* Required action
An exact copy of the data is needed, but without any of its images.

[Data listing Boundary: Start]

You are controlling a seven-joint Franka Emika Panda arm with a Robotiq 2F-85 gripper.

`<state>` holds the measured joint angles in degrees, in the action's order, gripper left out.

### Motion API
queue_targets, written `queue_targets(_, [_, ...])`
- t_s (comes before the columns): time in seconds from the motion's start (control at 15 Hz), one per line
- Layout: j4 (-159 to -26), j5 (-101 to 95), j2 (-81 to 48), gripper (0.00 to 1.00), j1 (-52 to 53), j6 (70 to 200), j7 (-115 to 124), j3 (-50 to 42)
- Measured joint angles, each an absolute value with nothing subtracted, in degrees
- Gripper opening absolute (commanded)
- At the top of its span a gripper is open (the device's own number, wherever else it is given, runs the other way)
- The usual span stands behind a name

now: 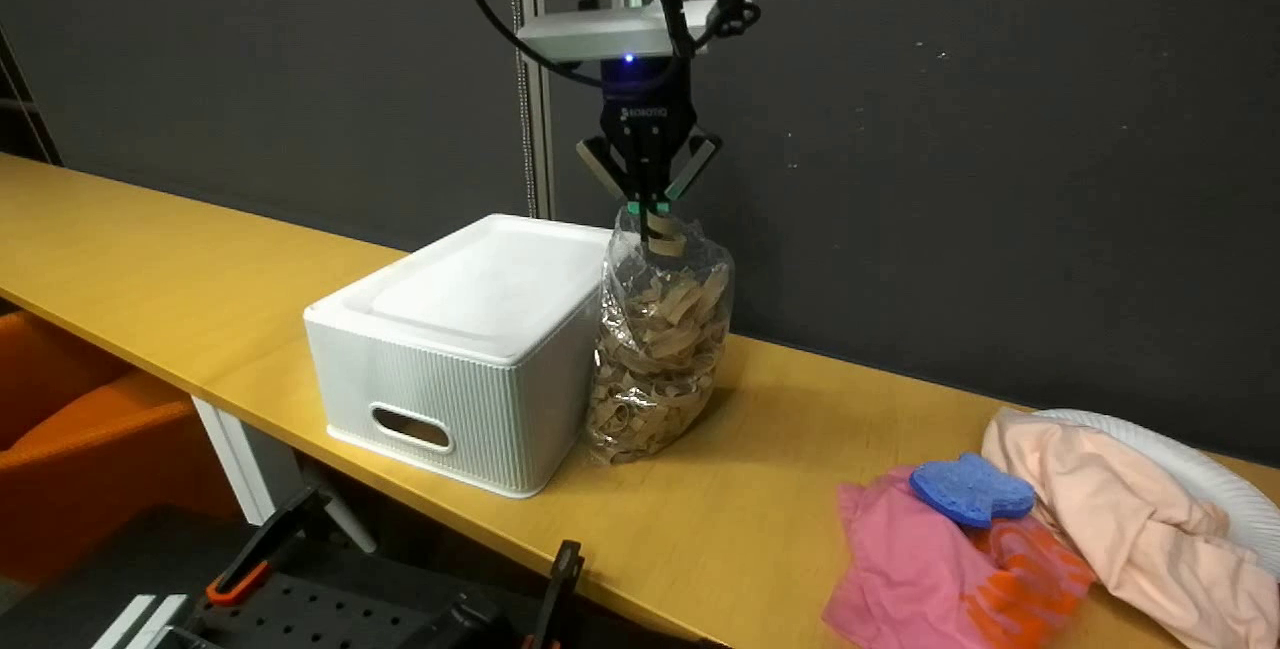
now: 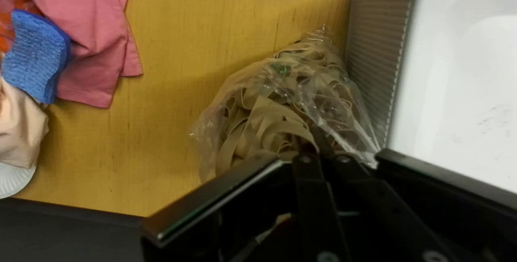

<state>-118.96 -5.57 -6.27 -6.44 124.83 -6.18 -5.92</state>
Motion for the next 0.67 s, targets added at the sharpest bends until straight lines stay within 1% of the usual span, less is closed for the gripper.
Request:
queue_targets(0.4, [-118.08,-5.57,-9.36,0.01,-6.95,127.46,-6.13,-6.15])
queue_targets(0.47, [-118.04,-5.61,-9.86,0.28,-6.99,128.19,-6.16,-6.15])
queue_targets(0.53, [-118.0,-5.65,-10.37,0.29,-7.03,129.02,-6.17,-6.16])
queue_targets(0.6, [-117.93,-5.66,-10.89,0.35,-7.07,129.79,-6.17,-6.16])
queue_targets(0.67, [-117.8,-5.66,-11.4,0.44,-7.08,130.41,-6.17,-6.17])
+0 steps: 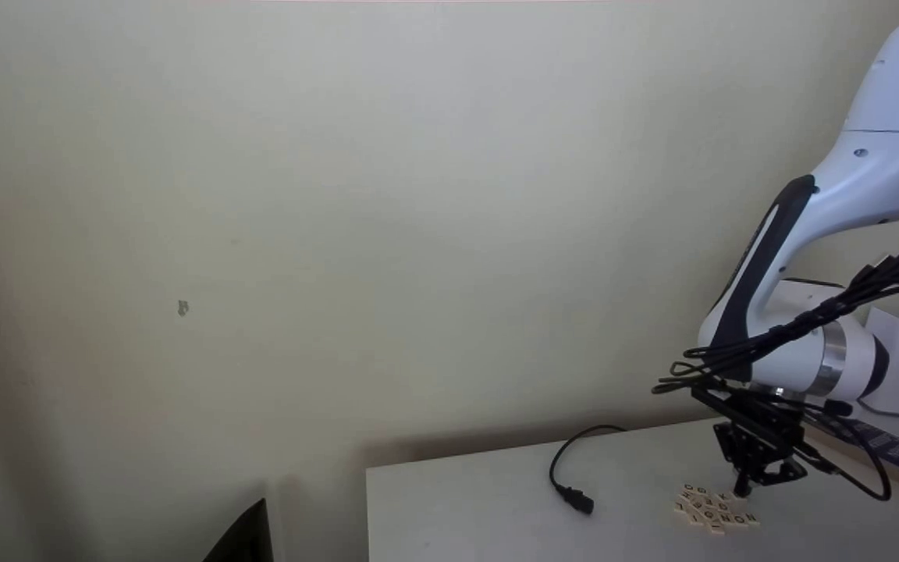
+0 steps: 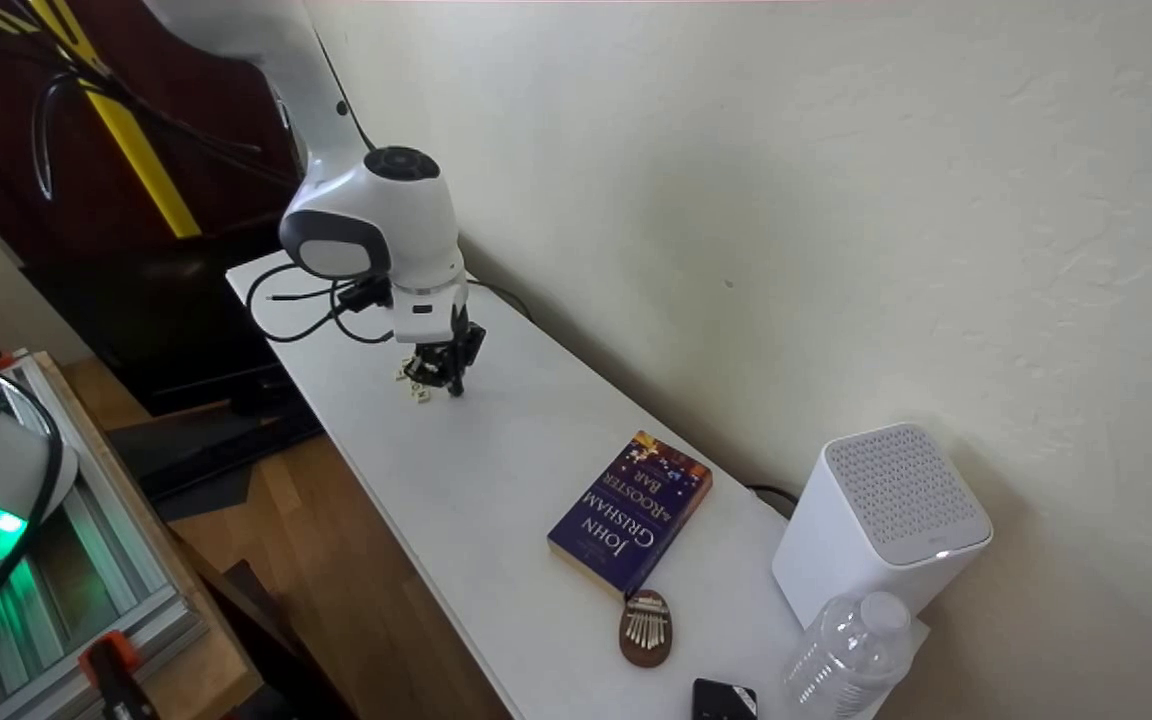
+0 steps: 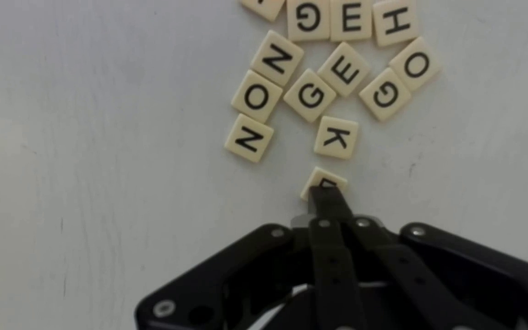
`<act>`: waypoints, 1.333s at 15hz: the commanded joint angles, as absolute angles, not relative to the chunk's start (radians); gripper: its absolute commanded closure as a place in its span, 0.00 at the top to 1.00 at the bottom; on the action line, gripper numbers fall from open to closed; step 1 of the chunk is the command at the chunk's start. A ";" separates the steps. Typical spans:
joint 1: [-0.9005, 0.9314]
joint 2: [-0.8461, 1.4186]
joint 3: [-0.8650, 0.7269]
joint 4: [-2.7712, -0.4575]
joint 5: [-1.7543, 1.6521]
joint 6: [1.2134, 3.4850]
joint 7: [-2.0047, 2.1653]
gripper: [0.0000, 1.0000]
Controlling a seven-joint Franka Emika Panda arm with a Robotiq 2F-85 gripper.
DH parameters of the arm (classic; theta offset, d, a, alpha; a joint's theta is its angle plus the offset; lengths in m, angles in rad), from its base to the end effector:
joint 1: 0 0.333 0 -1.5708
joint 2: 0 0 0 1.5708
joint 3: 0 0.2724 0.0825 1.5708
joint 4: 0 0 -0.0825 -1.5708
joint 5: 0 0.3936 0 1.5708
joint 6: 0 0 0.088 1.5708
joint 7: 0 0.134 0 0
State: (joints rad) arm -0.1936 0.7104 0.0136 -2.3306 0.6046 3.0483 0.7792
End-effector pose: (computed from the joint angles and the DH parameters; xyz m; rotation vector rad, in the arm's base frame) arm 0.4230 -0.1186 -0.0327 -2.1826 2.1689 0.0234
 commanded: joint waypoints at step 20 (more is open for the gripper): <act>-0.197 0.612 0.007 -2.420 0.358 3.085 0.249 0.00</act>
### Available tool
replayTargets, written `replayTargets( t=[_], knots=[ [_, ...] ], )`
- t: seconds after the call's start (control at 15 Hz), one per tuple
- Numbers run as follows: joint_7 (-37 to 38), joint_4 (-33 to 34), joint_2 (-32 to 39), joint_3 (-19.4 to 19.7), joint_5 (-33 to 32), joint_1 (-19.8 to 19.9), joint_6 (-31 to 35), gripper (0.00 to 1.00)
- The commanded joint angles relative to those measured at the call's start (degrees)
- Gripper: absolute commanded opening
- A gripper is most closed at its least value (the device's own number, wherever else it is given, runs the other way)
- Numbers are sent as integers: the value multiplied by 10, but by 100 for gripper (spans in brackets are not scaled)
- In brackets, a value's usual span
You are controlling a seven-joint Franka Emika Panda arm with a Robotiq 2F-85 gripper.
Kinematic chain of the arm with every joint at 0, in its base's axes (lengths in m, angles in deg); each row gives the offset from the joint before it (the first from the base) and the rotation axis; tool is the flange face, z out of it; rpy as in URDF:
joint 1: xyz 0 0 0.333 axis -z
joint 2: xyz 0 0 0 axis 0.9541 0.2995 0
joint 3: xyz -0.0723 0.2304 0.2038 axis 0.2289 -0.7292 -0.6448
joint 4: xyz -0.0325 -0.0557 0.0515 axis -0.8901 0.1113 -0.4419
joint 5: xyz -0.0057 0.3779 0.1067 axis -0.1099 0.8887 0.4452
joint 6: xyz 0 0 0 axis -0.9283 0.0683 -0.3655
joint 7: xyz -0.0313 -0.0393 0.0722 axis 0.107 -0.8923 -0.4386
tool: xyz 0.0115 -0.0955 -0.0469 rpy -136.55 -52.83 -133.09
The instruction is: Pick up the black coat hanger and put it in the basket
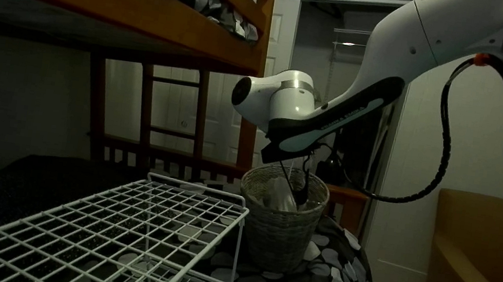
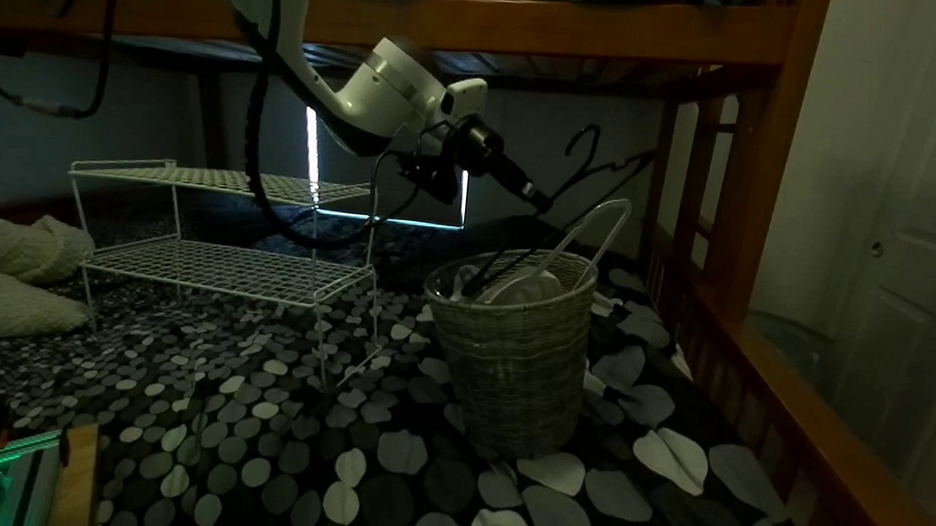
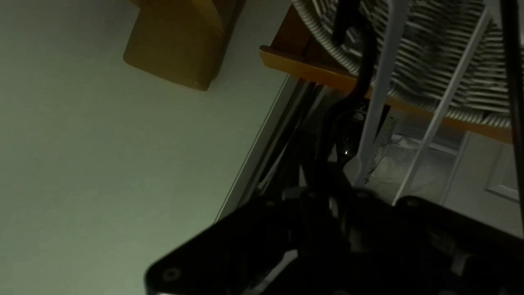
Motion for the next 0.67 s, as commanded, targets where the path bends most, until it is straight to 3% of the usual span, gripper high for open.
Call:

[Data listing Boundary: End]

* Written solution
You are controlling a seven-joint Franka Emika Panda arm with a Robotiq 2F-85 gripper.

`<state>` holds the measured joint angles in degrees, in the action's order, gripper left out.

### Motion API
queue_targets, written `queue_targets(_, [_, ...])`
- t_s (comes before the columns): time in seconds from the motion's start (control at 15 Hz), one per line
- Layout: j4 (-159 to -26), j5 (-101 to 95), j2 (-81 to 48), gripper (0.00 to 1.00), j1 (-52 to 53), j6 (70 to 200), j7 (-115 to 124), j3 (-50 to 42)
- Measured joint angles, each an absolute value with nothing subtracted, in degrees
- Gripper opening absolute (commanded)
- At the top of its span a gripper is open (the device's own number, wherever else it is given, runs the other way)
- The usual span stands behind a name

now: 
now: 

<state>-118.96 -5.57 -6.27 -6.44 124.83 -6.18 -5.92</state>
Motion for the next 0.67 s, targets added at the sharpest bends until straight lines stay within 1% of the usual span, less is closed for the gripper.
Request:
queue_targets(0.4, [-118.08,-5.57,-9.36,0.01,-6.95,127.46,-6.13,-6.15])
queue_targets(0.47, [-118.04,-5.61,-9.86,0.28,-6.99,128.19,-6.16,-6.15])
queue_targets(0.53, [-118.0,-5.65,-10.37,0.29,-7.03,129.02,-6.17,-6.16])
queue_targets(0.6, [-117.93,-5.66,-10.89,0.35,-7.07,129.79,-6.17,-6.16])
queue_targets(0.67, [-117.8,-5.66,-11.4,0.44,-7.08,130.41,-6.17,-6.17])
+0 steps: 
+0 steps: 
+0 steps: 
`<act>`: waypoints, 1.333s at 15hz: the commanded joint angles, as absolute angles, not relative to the chunk's start (radians); gripper: its absolute commanded closure as a place in its span, 0.00 at the top to 1.00 at the bottom; on the action line, gripper numbers fall from open to closed; step 1 of the chunk is the command at the chunk's start. A ";" separates the steps. Typical spans:
joint 1: [-0.9005, 0.9314]
joint 2: [-0.8461, 1.4186]
joint 3: [-0.8650, 0.7269]
joint 4: [-2.7712, -0.4575]
joint 5: [-1.7543, 1.6521]
joint 6: [1.2134, 3.4850]
joint 7: [-2.0047, 2.1653]
gripper: [0.0000, 1.0000]
Controlling a seven-joint Franka Emika Panda arm with a Robotiq 2F-85 gripper.
DH parameters of the arm (classic; theta offset, d, a, alpha; a joint's theta is its angle plus the offset; lengths in m, angles in rad), from its base to the end effector:
joint 1: 0 0.333 0 -1.5708
joint 2: 0 0 0 1.5708
joint 3: 0 0.2724 0.0825 1.5708
joint 4: 0 0 -0.0825 -1.5708
joint 5: 0 0.3936 0 1.5708
joint 6: 0 0 0.088 1.5708
joint 7: 0 0.134 0 0
State: (joints rad) arm -0.1936 0.7104 0.0136 -2.3306 0.6046 3.0483 0.7792
End-effector pose: (computed from the joint angles and the DH parameters; xyz m; rotation vector rad, in the arm's base frame) arm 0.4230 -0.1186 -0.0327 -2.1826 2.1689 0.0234
 commanded: joint waypoints at step 20 (more is open for the gripper): <act>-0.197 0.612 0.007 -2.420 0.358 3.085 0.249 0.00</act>
### Available tool
replayTargets, written `replayTargets( t=[_], knots=[ [_, ...] ], )`
- t: seconds after the call's start (control at 15 Hz), one per tuple
- Numbers run as follows: joint_7 (-37 to 38), joint_4 (-33 to 34), joint_2 (-32 to 39), joint_3 (-19.4 to 19.7), joint_5 (-33 to 32), joint_1 (-19.8 to 19.9), joint_6 (-31 to 35), gripper (0.00 to 1.00)
- The commanded joint angles relative to those measured at the call's start (degrees)
- Gripper: absolute commanded opening
- A gripper is most closed at its least value (the device's own number, wherever else it is given, runs the other way)
- Numbers are sent as integers: the value multiplied by 10, but by 100 for gripper (spans in brackets are not scaled)
- In brackets, a value's usual span
You are controlling a seven-joint Franka Emika Panda arm with a Robotiq 2F-85 gripper.
Kinematic chain of the arm with every joint at 0, in its base's axes (lengths in m, angles in deg); each row gives the offset from the joint before it (the first from the base) and the rotation axis; tool is the flange face, z out of it; rpy as in URDF:
joint 1: xyz 0 0 0.333 axis -z
joint 2: xyz 0 0 0 axis 0.9541 0.2995 0
joint 3: xyz -0.0723 0.2304 0.2038 axis 0.2289 -0.7292 -0.6448
joint 4: xyz -0.0325 -0.0557 0.0515 axis -0.8901 0.1113 -0.4419
joint 5: xyz -0.0057 0.3779 0.1067 axis -0.1099 0.8887 0.4452
joint 6: xyz 0 0 0 axis -0.9283 0.0683 -0.3655
joint 7: xyz -0.0313 -0.0393 0.0722 axis 0.107 -0.8923 -0.4386
tool: xyz 0.0115 -0.0955 -0.0469 rpy -136.55 -52.83 -133.09
The instruction is: Pick up the black coat hanger and put it in the basket
Motion for the next 0.67 s, as commanded, targets where the path bends most, until it is straight to 3% of the usual span, gripper high for open.
Call:

No more output is needed here.